Bo zazdrościłem zuchwałym, Widząc pomyślność bezbożnych.
73:4

Albowiem nie mają żadnych utrapień, Zdrowe i krzepkie jest ich ciało.
73:5

Znoju śmiertelników nie doznają I nie spadają na nich ciosy, Jak na innych ludzi.
73:6

Przeto pycha jest ich naszyjnikiem, A przemoc szatą, która ich okrywa.
73:7

Obnoszą się dumnie ze swą otyłością, Serce ich jest pełne złych myśli.
73:8

Szydzą i mówią przewrotnie, Wyniośle przechwalają się grabieżą.
73:9

Przeciwko niebu podnoszą gęby swoje, A język ich pełza po ziemi.
73:10

Dlatego lud mój zwraca się do nich I nagannego nic w nich nie znajduje.
73:11

I mówią: Jakożby mógł dowiedzieć się Pan?

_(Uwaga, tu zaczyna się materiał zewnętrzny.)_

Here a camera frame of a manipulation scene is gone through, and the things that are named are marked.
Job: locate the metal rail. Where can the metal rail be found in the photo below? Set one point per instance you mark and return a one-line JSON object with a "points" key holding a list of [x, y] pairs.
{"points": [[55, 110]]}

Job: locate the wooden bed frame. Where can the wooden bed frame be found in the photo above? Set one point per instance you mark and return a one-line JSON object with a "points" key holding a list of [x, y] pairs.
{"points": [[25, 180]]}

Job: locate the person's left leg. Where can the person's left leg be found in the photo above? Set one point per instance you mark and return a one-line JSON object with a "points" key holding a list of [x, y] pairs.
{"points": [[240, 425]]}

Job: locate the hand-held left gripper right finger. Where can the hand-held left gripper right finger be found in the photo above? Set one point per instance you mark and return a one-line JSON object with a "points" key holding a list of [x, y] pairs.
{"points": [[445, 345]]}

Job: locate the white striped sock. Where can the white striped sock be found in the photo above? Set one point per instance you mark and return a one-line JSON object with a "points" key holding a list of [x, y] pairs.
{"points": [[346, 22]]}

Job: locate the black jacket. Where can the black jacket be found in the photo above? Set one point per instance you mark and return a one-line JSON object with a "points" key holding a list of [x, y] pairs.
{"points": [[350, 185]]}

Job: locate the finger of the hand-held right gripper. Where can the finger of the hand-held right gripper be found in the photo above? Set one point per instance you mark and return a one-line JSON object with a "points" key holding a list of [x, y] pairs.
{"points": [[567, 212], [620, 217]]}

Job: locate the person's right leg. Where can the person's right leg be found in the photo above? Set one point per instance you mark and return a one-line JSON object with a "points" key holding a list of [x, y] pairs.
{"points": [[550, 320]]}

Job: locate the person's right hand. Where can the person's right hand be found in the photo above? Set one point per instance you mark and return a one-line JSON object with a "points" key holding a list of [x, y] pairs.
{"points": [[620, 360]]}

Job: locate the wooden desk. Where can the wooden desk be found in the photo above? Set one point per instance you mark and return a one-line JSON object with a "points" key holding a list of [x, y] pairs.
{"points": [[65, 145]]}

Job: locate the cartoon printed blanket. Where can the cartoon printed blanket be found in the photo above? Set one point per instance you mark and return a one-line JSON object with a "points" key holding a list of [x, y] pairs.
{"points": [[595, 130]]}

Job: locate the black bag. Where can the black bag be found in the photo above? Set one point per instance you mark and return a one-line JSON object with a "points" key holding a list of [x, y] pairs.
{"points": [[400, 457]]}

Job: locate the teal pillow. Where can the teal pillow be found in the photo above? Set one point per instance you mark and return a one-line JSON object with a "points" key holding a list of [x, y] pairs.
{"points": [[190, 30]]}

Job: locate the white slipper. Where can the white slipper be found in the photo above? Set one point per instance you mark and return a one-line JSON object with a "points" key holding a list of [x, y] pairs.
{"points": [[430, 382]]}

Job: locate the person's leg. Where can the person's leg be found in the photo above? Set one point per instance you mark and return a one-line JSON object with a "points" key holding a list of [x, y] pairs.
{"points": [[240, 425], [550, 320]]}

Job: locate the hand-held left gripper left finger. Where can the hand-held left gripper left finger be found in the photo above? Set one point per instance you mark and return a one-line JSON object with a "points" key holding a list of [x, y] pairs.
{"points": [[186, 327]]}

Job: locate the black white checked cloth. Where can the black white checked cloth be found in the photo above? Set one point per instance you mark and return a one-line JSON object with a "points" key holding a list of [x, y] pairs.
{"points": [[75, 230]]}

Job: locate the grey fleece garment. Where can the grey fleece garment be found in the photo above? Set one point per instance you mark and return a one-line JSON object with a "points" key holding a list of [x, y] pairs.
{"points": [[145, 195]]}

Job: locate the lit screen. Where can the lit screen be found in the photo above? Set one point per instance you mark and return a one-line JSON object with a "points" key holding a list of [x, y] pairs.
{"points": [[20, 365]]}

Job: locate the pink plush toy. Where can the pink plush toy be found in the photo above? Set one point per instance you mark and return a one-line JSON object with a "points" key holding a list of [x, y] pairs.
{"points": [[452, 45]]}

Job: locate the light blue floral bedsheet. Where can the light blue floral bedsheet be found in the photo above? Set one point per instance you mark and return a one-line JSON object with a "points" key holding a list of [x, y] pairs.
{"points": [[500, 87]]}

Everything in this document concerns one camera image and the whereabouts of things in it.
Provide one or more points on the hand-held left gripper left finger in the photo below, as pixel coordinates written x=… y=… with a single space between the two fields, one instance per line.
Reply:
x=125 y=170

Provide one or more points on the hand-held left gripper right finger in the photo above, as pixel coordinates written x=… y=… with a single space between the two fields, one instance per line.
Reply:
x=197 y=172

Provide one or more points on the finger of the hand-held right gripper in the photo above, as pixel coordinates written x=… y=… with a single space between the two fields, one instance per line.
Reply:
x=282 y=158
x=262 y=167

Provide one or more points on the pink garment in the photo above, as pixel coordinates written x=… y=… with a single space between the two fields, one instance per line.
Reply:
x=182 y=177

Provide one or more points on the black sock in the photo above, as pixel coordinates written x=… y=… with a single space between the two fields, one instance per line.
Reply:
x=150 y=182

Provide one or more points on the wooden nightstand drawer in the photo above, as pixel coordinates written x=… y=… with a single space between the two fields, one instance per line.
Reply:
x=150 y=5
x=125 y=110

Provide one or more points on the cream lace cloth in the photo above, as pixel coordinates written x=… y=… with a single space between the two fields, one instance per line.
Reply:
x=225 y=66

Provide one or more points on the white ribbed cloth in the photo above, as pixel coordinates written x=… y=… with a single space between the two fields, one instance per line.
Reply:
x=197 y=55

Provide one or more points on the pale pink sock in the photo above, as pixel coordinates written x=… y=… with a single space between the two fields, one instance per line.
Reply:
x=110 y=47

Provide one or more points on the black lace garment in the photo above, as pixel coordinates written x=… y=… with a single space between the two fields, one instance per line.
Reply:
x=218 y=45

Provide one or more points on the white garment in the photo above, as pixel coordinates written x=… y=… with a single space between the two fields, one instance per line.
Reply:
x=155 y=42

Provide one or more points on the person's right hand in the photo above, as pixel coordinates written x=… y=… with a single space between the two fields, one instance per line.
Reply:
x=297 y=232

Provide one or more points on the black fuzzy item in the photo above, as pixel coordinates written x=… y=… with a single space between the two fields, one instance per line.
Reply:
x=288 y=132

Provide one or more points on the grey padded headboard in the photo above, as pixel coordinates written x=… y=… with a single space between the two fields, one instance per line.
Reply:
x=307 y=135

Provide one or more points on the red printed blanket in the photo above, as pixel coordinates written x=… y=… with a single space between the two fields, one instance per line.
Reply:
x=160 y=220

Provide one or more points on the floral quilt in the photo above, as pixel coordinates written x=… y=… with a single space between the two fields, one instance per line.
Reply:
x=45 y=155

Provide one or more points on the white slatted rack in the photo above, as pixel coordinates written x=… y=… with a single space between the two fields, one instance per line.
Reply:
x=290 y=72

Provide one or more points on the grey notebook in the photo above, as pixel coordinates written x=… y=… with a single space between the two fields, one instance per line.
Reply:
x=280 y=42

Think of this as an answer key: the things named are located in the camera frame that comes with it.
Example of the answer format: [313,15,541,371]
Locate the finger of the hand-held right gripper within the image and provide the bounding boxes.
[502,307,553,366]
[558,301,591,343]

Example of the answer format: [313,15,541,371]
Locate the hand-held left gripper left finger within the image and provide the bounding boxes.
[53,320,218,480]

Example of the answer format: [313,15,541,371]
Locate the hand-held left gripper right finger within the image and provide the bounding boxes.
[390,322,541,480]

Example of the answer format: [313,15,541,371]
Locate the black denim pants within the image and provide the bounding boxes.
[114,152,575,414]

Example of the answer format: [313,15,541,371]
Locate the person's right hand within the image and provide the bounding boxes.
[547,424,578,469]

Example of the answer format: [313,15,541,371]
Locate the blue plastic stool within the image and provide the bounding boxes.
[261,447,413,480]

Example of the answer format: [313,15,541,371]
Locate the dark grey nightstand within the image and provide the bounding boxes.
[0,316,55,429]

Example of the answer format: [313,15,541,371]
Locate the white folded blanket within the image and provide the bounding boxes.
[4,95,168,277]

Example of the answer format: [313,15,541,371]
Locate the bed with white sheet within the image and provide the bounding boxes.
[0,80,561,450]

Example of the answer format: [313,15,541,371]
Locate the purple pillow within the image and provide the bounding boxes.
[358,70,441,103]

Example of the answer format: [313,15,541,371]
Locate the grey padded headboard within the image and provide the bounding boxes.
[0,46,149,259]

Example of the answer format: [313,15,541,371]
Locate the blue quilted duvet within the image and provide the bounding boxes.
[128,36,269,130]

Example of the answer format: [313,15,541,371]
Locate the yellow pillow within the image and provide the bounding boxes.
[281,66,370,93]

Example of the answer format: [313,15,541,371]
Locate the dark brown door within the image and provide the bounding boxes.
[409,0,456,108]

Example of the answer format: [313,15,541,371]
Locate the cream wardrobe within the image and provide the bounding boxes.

Czy Najwyższy wie o tym?
73:12

Oto takimi są bezbożni: Zawsze szczęśliwi, gromadzący bogactwa.
73:13

Czy więc na próżno w czystości zachowywałem serce moje I w niewinności obmywałem ręce moje?
73:14

Albowiem co dzień znoszę ciosy I jestem smagany każdego rana.
73:15

Gdybym pomyślał: Będę tak mówił, jak oni, To byłbym zdradził ród twoich dzieci.
73:16

Chciałem to tedy zrozumieć, Lecz niezwykle trudne mi się to wydało,
73:17

Dopókim nie dotarł do tajemnic Bożych I nie zrozumiałem kresu ich.
73:18

Zaprawdę, stawiasz ich na śliskim gruncie, Strącasz ich w zagładę.
73:19

Jakże nagle niszczeją, Znikają, giną z przerażenia.
73:20

Jak pierzcha sen, gdy się człowiek budzi, Tak Ty, Panie, gdy się ockniesz, wzgardzisz ich mrzonkami.
73:21

Gdy rozgoryczone było serce moje, A w nerkach czułem kłucie,
73:22

Byłem głupi i nierozumny, Byłem jak zwierzę przed tobą.
73:23

Bo przecież jam zawsze z tobą; Tyś ujął prawą rękę moją.
73:24

Prowadzisz mnie według rady swojej, A potem przyjmiesz mnie do chwały.
73:25

Kogóż innego mam w niebie, jeśli nie ciebie? I na ziemi w nikim innym nie mam upodobania!
73:26

Chociaż ciało i serce moje zamiera, To jednak Bóg jest opoką serca mego i działem moim na wieki.
73:27

Bo oto ci, którzy oddalają się od ciebie, zginą: Wytracasz wszystkich, którzy nie dochowują ci wierności.
73:28

Lecz moim szczęściem być blisko Boga. Pokładam w Panu, w Bogu nadzieję moją, Aby opowiadać o wszystkich dziełach twoich.